_WHAT NEEDS TO BE DONE_: Using the data that follows, return exactly the lines from the one that contains "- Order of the" through the one that contains "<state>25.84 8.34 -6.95", ends included.

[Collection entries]
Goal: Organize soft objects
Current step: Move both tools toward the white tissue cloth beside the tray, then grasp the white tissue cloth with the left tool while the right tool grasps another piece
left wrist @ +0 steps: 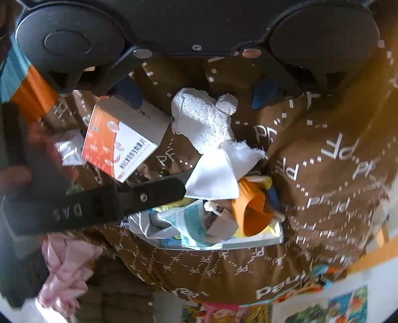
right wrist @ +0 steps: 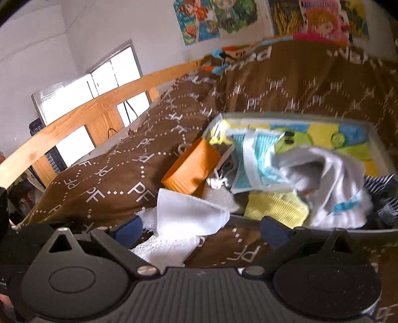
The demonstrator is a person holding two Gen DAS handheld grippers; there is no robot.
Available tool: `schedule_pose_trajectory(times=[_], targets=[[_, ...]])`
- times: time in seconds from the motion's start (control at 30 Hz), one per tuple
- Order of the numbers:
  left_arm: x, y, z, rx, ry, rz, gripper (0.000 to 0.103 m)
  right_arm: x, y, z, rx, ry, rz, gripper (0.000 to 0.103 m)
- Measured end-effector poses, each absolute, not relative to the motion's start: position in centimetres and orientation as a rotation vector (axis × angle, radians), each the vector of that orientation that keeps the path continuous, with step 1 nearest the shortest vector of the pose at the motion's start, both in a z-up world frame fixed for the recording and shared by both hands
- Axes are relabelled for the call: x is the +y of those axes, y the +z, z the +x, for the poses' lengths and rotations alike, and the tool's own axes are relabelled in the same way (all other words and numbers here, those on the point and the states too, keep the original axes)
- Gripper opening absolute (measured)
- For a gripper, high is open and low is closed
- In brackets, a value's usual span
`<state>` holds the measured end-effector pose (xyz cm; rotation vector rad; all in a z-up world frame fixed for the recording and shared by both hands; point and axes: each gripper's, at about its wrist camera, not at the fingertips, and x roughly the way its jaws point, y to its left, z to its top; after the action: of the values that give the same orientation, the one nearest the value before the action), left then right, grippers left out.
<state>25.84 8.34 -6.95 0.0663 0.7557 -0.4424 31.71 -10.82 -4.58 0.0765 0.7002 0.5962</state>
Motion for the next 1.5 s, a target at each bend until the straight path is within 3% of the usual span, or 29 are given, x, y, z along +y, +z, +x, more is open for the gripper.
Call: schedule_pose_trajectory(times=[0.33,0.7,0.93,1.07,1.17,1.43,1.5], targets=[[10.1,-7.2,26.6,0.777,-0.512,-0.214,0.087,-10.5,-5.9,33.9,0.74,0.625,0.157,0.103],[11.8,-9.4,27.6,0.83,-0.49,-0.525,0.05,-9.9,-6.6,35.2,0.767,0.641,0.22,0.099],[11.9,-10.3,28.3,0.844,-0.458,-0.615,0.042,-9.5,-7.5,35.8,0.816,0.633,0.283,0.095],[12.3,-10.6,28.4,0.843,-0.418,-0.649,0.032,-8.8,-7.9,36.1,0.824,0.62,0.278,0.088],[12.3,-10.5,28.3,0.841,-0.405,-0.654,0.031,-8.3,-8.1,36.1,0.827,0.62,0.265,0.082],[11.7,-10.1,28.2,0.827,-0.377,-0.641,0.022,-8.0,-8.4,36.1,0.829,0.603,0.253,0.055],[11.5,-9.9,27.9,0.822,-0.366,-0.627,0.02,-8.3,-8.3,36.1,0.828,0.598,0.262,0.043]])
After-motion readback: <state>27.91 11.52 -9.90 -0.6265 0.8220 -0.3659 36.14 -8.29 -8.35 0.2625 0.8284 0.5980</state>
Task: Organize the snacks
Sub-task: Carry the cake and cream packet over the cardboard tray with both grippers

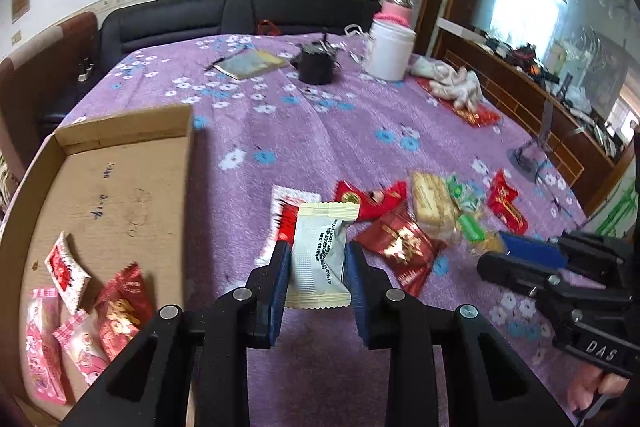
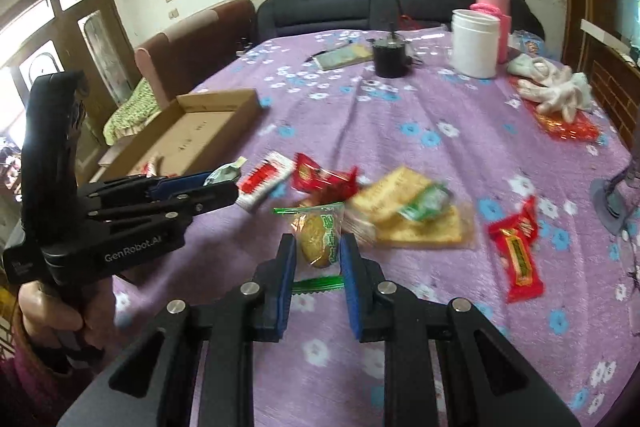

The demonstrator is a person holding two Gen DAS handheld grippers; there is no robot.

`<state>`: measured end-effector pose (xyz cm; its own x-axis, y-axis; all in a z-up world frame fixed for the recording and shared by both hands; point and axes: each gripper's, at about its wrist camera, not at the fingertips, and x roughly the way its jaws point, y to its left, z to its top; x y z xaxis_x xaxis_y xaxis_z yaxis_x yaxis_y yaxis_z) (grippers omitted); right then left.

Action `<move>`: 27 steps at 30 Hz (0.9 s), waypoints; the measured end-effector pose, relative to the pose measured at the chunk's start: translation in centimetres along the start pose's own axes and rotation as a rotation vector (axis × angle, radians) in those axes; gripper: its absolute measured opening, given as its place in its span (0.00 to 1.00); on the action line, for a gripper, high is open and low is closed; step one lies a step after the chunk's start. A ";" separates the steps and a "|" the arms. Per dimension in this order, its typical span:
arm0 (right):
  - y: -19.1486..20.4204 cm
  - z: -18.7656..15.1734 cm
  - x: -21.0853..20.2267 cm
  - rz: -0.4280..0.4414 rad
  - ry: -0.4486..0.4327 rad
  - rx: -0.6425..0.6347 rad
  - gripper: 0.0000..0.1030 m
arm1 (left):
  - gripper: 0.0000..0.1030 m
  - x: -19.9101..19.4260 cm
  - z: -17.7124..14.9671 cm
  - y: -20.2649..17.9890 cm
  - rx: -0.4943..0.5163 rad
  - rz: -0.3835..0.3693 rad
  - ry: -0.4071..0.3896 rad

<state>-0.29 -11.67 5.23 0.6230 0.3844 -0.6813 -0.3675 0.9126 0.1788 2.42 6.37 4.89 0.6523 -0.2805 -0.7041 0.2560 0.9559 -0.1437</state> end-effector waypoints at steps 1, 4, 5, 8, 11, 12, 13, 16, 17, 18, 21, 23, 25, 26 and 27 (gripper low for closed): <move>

_EXERCISE ANSWER_:
- Order of the numbers:
  left_arm: x, y, z, rx, ry, rz, gripper (0.000 to 0.103 m)
  right_arm: x, y, z, rx, ry, rz, gripper (0.000 to 0.103 m)
- Measured end-effector poses, each absolute, not relative to the motion's start: position in centimetres and orientation as a rotation vector (axis × angle, radians), each the vector of that orientation that keeps the path continuous, with step 1 nearest the shortest vector of the pose at the motion's start, both in a z-up world frame fixed for the recording and shared by both hands
- Axes are relabelled for the call: x is the +y of those axes, y the +z, z the +x, for the poses' lengths and rotations alike, and the tool's own axes are relabelled in the same way (all other words and numbers here, those on the point and the states too, keep the original axes)
- Gripper opening absolute (measured)
- For a gripper, high is open and low is closed
- In brackets, a value's usual span
`<state>` holds the measured end-effector pose (xyz cm; rotation vector rad; all in a z-up world frame fixed for the recording and shared by both hands; point and axes: each gripper's, at about its wrist camera, not at the fingertips, and x roughly the way its jaws point, y to its left, z to its top; after the action: of the values that give the same orientation, the one nearest the value before the action), left then right, grippers left out.
<state>25.84 8.34 -6.95 0.0663 0.7557 -0.4424 31.71 -10.82 -4.58 0.0765 0.7002 0.5962</state>

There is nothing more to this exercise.